### TASK DIRECTIONS
Tell me how many lines in the data below hold the string "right", and say nothing else.

>>>

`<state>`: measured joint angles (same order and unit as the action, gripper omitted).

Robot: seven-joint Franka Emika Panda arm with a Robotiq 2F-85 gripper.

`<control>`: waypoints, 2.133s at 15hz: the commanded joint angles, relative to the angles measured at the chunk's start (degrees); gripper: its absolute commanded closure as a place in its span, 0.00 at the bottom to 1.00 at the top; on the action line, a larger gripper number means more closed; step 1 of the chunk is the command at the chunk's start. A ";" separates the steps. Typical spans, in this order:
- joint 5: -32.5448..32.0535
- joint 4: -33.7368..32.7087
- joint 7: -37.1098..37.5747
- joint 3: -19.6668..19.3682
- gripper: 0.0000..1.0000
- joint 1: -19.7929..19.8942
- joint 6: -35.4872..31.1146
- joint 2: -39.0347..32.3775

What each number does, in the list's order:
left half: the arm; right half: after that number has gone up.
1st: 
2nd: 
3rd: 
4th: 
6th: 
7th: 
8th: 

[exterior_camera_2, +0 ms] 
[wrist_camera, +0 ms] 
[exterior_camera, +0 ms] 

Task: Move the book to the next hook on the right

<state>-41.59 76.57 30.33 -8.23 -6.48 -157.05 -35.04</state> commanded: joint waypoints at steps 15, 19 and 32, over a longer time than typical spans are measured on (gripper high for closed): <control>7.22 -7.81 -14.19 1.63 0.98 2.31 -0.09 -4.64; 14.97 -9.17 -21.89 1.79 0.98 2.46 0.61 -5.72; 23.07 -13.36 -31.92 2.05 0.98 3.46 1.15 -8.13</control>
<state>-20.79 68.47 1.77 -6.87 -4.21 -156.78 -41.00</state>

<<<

### SOLUTION TO THIS TASK
2